━━ Data for the task ━━

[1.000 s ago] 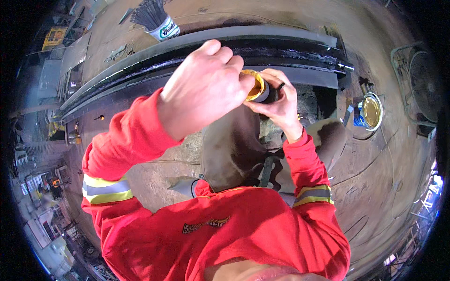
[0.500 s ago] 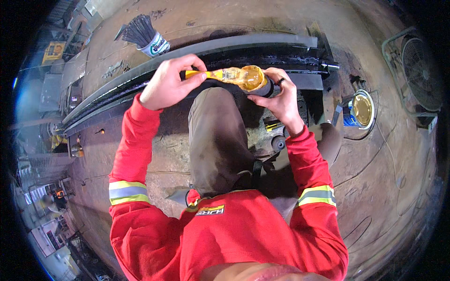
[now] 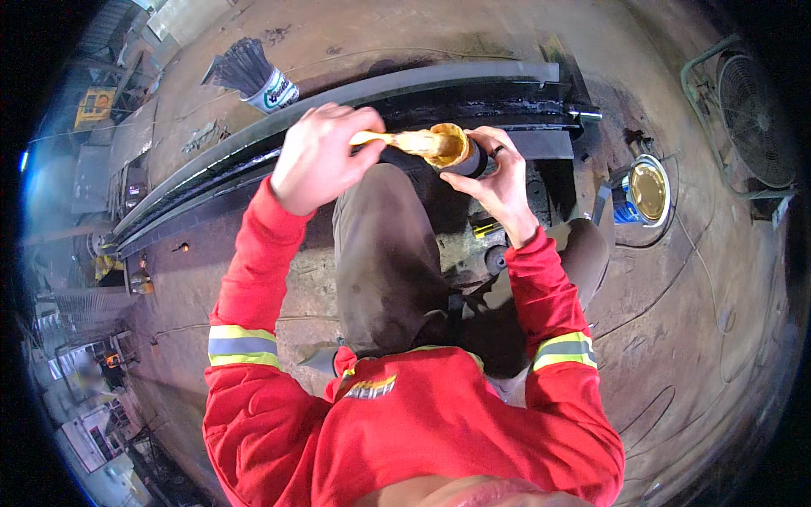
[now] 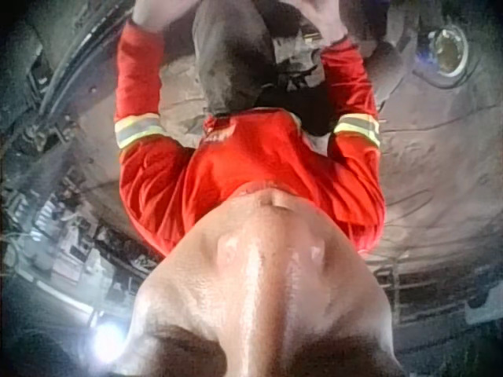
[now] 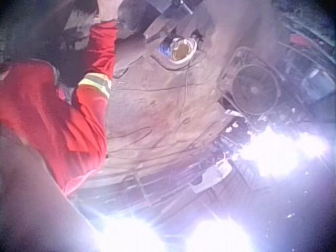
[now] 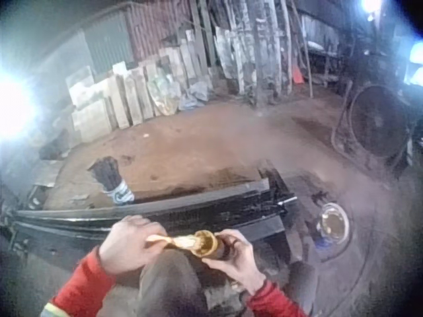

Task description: The person applies a yellow substance to a long, curved metal beam using a paintbrush. They repeatedly dip the brush into a small container held in the other hand and spread the substance along the beam's surface.

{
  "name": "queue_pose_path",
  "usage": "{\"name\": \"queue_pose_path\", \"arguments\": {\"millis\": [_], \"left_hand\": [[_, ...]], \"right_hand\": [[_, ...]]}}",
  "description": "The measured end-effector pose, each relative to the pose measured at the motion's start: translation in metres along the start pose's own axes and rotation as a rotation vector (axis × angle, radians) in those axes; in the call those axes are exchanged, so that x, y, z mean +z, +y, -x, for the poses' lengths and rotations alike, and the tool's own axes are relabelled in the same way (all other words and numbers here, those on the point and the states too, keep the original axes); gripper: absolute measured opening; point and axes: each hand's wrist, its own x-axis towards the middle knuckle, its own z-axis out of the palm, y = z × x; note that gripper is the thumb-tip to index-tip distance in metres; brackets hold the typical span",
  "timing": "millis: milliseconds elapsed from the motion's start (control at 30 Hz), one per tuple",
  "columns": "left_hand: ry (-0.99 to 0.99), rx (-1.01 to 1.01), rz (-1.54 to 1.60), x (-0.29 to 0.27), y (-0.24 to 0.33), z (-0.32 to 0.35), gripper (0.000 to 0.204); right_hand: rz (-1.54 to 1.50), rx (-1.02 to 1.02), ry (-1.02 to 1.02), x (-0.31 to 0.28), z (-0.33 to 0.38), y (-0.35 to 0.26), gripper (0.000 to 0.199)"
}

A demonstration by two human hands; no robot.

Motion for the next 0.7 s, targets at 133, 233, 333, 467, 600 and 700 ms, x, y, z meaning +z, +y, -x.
{"name": "queue_pose_path", "arguments": {"millis": [133, 233, 333, 467, 600, 700], "left_hand": [[-0.058, 0.126, -0.249, 0.02, 0.021, -0.013, 0.015], [-0.049, -0.02, 0.054, 0.023, 0.01, -0.017, 0.012], [-0.079, -0.211, 0.423, 0.028, -0.016, 0.005, 0.009], [0.04, -0.293, 0.682, 0.044, -0.025, 0.028, 0.007], [0.028, -0.418, 0.821, 0.062, -0.022, 0.033, 0.008], [0.009, -0.542, 0.975, 0.065, -0.026, 0.041, 0.008]], "right_hand": [[0.019, 0.03, -0.057, 0.006, 0.002, -0.003, 0.061], [-0.01, 0.045, -0.027, 0.001, 0.002, -0.001, 0.061], [0.092, -0.051, 0.045, -0.003, 0.003, 0.004, 0.061], [0.151, -0.011, 0.064, -0.001, 0.002, -0.001, 0.062], [0.151, 0.091, 0.061, 0.002, 0.005, 0.0, 0.06], [0.089, 0.112, 0.095, 0.006, 0.004, 0.004, 0.059]]}}
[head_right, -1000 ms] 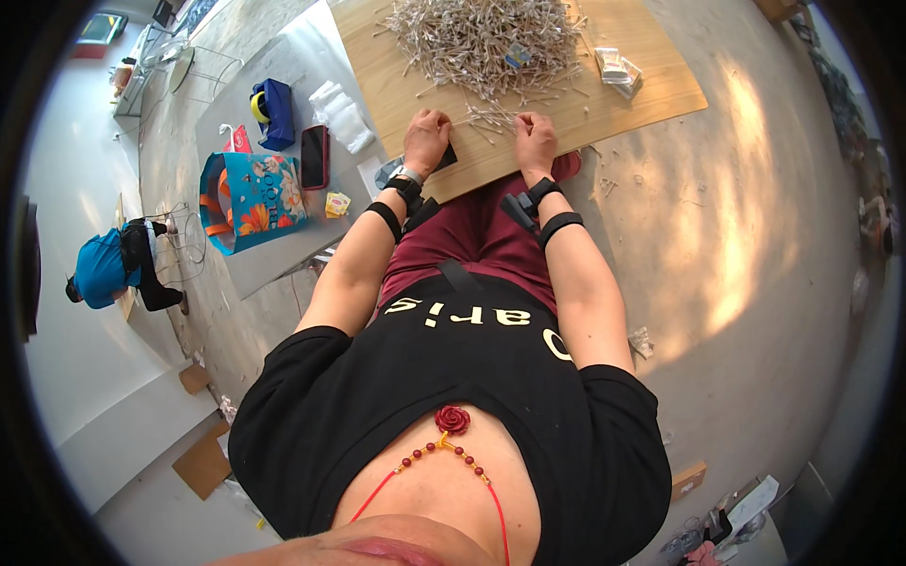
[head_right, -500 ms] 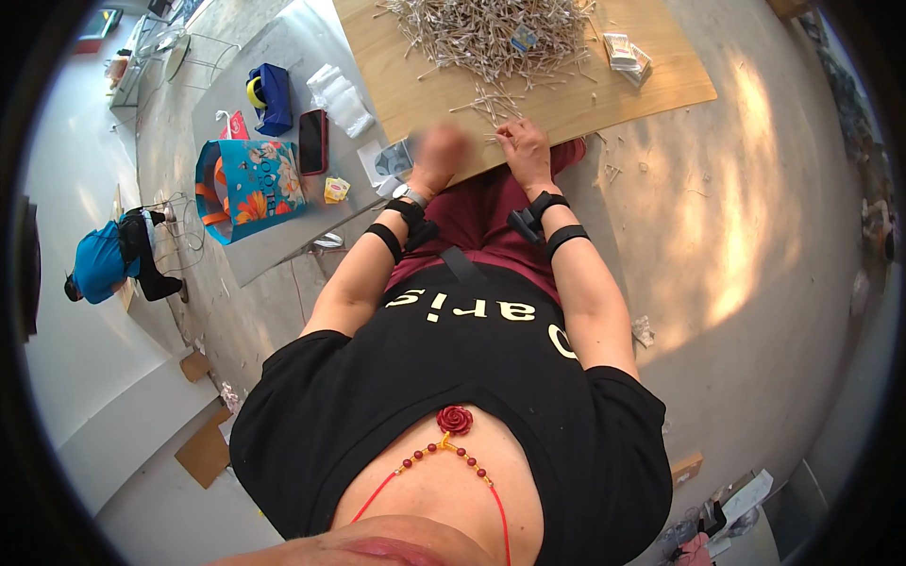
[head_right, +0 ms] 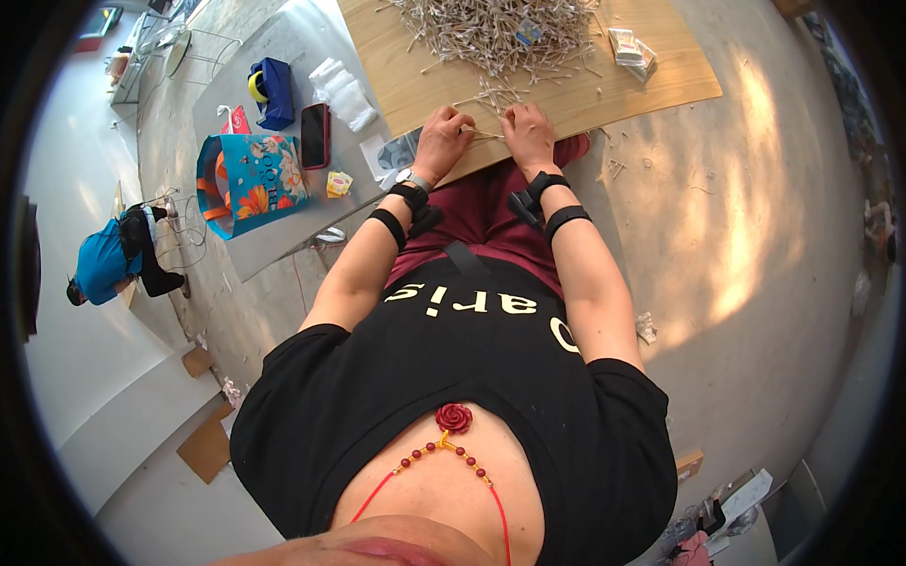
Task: The person handles a small packet and several small white objects, placing one into a clear plastic bag and securing it by hand on a table.
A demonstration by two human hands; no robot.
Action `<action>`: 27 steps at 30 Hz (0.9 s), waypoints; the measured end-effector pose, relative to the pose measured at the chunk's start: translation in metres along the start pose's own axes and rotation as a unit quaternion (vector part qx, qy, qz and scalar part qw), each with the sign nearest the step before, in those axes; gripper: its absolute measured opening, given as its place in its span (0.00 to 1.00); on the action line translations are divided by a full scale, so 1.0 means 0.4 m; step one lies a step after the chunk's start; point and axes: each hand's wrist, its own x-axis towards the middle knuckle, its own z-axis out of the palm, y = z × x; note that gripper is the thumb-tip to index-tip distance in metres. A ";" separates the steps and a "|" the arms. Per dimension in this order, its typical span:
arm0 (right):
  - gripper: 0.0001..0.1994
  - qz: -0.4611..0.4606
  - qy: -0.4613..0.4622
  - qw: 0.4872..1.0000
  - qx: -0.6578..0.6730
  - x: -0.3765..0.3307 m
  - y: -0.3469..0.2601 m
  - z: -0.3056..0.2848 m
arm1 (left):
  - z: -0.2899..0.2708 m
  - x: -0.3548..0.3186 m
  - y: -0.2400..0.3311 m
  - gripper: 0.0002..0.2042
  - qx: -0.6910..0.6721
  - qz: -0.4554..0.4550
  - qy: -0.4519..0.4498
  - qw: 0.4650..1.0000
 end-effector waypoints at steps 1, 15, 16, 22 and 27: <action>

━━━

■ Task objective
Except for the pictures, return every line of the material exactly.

■ Final answer
[1.000 s ago] 
[0.500 s ago] 
[now] 
[now] 
[now] 
[now] 

Task description: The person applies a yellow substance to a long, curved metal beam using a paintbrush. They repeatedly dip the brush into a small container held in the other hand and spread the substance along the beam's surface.

{
  "name": "queue_pose_path",
  "usage": "{\"name\": \"queue_pose_path\", \"arguments\": {\"millis\": [_], \"left_hand\": [[_, ...]], \"right_hand\": [[_, ...]]}}",
  "description": "The measured end-effector pose, each relative to the pose measured at the motion's start: translation in metres along the start pose's own axes and rotation as a rotation vector (axis × angle, radians) in those axes; in the call those axes are exchanged, so that x, y, z mean +z, +y, -x, for the poses' lengths and rotations alike, and the tool's own axes are relabelled in the same way (all other words and numbers here, those on the point and the states too, keep the original axes); gripper: absolute measured opening; point and axes: each hand's wrist, its own x-axis towards the middle knuckle, its own z-axis out of the palm, y = z × x; note that gripper is the thumb-tip to index-tip distance in metres; brackets hold the typical span",
  "timing": "millis: milliseconds elapsed from the motion's start (control at 30 Hz), one per tuple",
  "columns": "left_hand: ry (-0.99 to 0.99), rx (-1.01 to 1.01), rz (-1.54 to 1.60), x (-0.29 to 0.27), y (-0.24 to 0.33), z (-0.32 to 0.35), gripper (0.000 to 0.204); right_hand: rz (-1.54 to 1.50), rx (-1.02 to 1.02), ry (-1.02 to 1.02), x (-0.31 to 0.28), z (-0.33 to 0.38), y (-0.35 to 0.26), gripper (0.000 to 0.199)"
}

A demonstration by two human hands; no robot.

Motion for the next 0.7 s, targets at 133, 233, 333, 467, 600 and 700 ms, x, y, z meaning +z, +y, -x.
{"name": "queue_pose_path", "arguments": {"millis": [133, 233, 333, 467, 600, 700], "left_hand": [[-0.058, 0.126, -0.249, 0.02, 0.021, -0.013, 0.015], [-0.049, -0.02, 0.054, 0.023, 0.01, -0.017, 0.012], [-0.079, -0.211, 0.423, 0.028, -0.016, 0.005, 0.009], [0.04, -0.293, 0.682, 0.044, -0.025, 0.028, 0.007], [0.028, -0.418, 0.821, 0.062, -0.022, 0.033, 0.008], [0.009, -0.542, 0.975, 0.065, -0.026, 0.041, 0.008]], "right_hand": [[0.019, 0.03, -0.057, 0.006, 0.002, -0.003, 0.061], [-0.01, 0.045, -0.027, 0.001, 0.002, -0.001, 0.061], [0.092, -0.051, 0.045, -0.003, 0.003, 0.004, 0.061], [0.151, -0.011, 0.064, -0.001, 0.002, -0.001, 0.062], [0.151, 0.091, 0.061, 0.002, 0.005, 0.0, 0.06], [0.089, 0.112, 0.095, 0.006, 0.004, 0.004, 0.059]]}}
[head_right, -1000 ms] 
[head_right, -500 ms] 
[head_right, +0 ms] 
Task: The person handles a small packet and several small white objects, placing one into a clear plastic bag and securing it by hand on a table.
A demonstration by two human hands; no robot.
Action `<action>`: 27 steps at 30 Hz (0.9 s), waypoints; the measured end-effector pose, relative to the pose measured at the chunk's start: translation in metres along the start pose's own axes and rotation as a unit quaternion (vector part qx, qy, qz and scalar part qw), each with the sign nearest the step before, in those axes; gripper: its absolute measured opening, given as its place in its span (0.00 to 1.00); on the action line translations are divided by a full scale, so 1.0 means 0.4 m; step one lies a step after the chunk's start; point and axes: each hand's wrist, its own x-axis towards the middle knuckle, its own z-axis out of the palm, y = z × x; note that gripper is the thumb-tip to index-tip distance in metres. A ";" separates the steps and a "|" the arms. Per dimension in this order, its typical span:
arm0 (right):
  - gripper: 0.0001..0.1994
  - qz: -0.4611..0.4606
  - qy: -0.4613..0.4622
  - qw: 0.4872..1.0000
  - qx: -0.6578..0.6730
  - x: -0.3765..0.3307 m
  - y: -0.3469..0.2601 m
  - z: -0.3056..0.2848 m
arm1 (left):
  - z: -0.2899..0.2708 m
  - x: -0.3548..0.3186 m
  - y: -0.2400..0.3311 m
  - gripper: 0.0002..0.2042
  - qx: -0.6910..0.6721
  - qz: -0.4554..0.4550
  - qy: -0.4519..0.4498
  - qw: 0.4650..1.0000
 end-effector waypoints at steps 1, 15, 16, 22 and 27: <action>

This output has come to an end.